父「娘に申し訳ない」 大桑女児重体事故、猶予刑判決

判決が言い渡された金沢地裁の法廷=25日午前9時55分

  ●金沢地裁「過失は重大」/検察控訴しない方針

 昨年9月、金沢市大桑町の市道でスマートフォンを見ながら乗用車を運転し、小学4年の女児をはね、重体となるけがを負わせたとして、自動車運転処罰法違反(過失傷害)の罪で在宅起訴された同市末町、会社員長林龍馬被告(34)に対し、金沢地裁は25日、過失は重大であるとして、禁錮2年6月、執行猶予4年(求刑禁錮2年6月)の判決を言い渡した。検察側は控訴しない方針。厳罰を求めていた女児の父親は「あまりに刑が軽すぎる。娘に申し訳ない」と無念の思いを語った。

 事故では近くに住む斉藤莉杏(りあ)さんが登校のため自宅を出て、道路を横断したところを車にはねられた。現在も意識不明のまま入院が続いている。

 川内真里裁判官は判決理由で、被告がスマホを操作し脇見したことで事故が引き起こされたとし「基本的な注意義務を怠った被告の過失は極めて重大だ」と非難。「わずか10歳で突然将来を奪われ、本人や家族の憤りや無念さは計り知れない」と述べた。

 一方、被告に前科前歴がなく、任意保険で損害賠償金が支払われる見込みであることなどを考慮し、執行猶予が相当とした。

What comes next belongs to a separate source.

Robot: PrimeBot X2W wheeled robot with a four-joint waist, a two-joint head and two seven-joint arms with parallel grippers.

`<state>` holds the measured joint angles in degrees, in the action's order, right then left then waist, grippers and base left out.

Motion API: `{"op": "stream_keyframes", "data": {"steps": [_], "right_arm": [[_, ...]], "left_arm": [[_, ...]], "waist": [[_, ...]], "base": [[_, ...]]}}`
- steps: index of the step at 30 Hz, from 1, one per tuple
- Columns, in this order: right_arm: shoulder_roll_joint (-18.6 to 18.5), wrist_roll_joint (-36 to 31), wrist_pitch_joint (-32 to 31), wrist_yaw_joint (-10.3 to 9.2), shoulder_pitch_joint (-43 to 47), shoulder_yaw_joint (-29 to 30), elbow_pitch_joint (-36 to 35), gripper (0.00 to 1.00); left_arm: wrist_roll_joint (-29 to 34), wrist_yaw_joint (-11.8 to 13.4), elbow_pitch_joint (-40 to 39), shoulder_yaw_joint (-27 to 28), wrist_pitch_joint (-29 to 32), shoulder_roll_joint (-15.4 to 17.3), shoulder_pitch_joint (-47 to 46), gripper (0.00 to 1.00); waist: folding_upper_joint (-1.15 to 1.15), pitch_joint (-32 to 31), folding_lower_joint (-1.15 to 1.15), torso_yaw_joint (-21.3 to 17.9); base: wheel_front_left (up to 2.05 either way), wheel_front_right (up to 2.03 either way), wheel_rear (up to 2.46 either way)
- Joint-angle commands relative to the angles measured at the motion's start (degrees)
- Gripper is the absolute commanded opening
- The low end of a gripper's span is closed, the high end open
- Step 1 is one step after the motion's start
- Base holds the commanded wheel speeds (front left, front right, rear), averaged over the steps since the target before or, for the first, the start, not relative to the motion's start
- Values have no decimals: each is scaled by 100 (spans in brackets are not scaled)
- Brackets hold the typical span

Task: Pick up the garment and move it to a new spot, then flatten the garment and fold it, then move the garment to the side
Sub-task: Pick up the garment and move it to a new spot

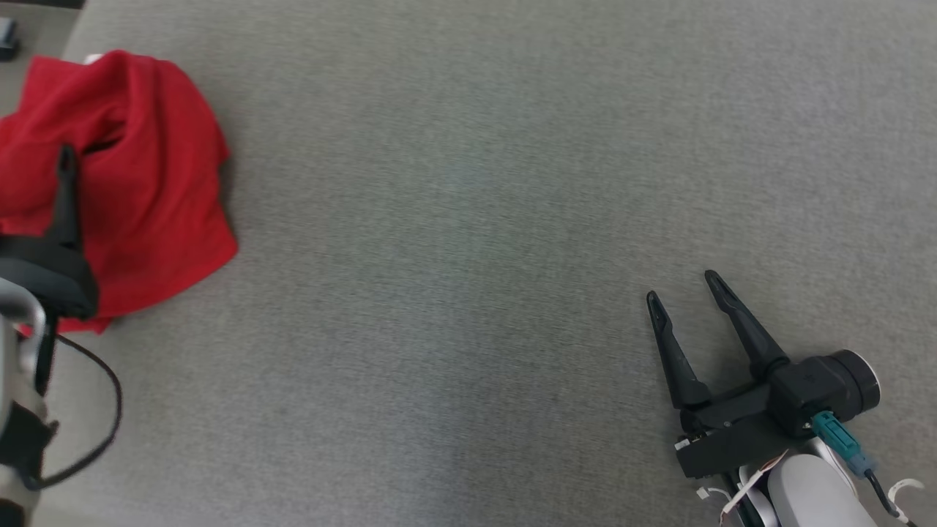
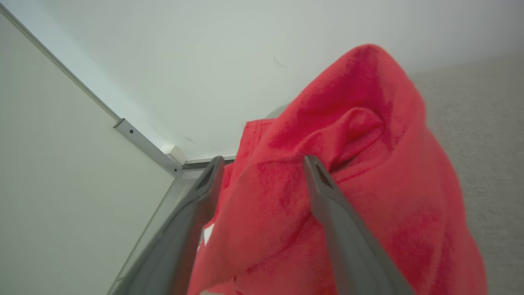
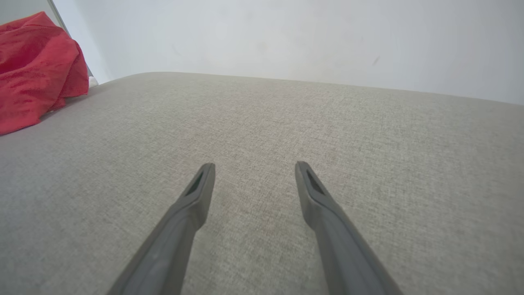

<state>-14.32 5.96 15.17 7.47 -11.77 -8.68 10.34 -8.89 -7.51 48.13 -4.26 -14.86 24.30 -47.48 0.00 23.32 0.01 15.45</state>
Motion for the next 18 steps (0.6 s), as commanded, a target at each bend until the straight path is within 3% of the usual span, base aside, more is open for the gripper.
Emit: {"op": "stream_keyframes", "data": {"steps": [1,6,7,9,18], "right_arm": [[13,-15,-6,4,39,1,77,100],[49,8,-10,4,36,39,99,100],[44,19,-17,3,31,53,111,100],[50,32,-22,-4,33,86,135,100],[231,65,-20,-4,-6,96,172,100]], "left_arm": [[30,55,205,-4,1,86,-158,100],[18,226,663,31,30,146,-410,100],[43,264,756,12,27,155,-463,62],[67,275,911,-23,19,154,-535,0],[145,319,610,-163,-38,10,-761,0]], "waist": [[0,196,-1,-242],[0,268,-1,-342],[0,281,-1,-353],[0,297,-1,-371],[0,56,-1,-407]], "base": [[0,0,0],[0,0,0],[0,0,0],[0,0,0],[0,0,0]]}}
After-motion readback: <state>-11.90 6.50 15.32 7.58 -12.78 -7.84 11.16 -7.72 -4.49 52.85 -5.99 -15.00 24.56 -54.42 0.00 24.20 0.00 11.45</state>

 判決などによると、被告は昨年9月13日朝、大桑町の市道で乗用車を運転中、左手に持ったスマホを脇見したまま制限速度の時速40キロを上回る約67キロで走行し、道路を横断していた斉藤さんをはねた。

  ●被告「申し訳ない」

 判決後、長林被告は報道機関の問い掛けに対し「本当に申し訳ないと思っています」と述べた。

 

  ●「軽すぎる。納得できない」/涙浮かべ、思い語る

 「今後、同じような事故が起こらないようにと戦ってきたが、何も変えてあげられなくて申し訳ない。謝る気持ちでいっぱい」。斉藤さんの父安元(やすもと)さん(34)は閉廷後に取材に応じ、目に涙を浮かべて娘への思いを語った。

 被害者参加制度を利用し、公判に立ち会ってきた。危険運転致死傷罪に相当する無謀な運転だと主張し、悪質なドライバーが減ることを願って実刑判決を求めた。執行猶予付きの判決を受け、「人生を狂わせておいて、あまりにも軽すぎる。納得できない」と憤った。一方で、検察側からは判例と照らし合わせると判決を覆すことは難しく、控訴の予定はないと説明を受けたという。

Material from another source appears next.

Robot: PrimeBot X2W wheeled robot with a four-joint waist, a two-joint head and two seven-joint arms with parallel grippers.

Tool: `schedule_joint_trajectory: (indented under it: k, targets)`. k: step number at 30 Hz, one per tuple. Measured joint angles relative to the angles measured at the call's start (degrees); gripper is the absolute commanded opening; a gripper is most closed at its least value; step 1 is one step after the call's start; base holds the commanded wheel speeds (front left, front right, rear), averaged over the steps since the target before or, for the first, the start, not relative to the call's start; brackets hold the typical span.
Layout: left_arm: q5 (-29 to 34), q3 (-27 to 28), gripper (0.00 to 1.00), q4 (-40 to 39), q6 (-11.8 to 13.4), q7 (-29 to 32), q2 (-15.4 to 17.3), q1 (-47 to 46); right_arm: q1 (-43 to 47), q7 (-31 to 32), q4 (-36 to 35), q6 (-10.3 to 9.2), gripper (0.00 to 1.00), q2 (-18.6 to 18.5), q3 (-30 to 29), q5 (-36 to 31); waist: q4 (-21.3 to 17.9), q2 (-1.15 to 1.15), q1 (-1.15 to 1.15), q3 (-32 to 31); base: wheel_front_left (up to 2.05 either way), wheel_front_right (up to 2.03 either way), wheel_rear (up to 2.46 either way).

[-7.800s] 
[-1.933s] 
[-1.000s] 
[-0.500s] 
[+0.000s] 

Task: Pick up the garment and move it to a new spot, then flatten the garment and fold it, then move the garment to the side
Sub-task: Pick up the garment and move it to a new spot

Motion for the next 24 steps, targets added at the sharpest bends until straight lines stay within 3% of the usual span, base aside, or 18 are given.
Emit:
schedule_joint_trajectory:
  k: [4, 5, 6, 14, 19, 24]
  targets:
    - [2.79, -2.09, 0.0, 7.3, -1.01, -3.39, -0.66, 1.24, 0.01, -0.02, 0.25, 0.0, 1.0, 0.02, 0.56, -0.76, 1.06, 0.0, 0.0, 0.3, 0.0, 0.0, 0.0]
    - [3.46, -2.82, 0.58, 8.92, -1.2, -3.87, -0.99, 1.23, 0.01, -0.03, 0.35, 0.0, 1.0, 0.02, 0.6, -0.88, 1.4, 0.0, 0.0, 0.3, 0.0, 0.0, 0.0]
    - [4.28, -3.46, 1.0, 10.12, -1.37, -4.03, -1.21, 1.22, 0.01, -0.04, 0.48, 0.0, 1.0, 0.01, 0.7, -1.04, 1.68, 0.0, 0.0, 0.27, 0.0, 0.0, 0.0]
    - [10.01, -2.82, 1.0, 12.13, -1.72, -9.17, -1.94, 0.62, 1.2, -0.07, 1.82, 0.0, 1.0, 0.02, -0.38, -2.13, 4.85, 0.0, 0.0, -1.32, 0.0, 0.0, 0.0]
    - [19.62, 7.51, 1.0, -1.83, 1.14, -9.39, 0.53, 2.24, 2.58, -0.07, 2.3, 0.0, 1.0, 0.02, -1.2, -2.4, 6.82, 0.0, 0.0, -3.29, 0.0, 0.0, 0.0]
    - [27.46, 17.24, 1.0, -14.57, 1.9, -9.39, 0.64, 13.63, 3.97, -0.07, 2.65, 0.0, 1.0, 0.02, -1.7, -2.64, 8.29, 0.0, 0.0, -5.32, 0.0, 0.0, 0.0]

 現場の市道は小学校の通学路になっているものの、片側1車線で道幅は狭く、斉藤さんの自宅側には路側帯しかない。父親の安元さんは危険な路側帯を避け、道路を渡って反対側の歩道を使って通学するよう指導していたという。

 事故を受け、市は市道を緊急点検し、注意喚起の路面表示を施すなど安全対策を進めた。ただ、横断歩道の増設や道路拡幅といった抜本的な対策には至っていない。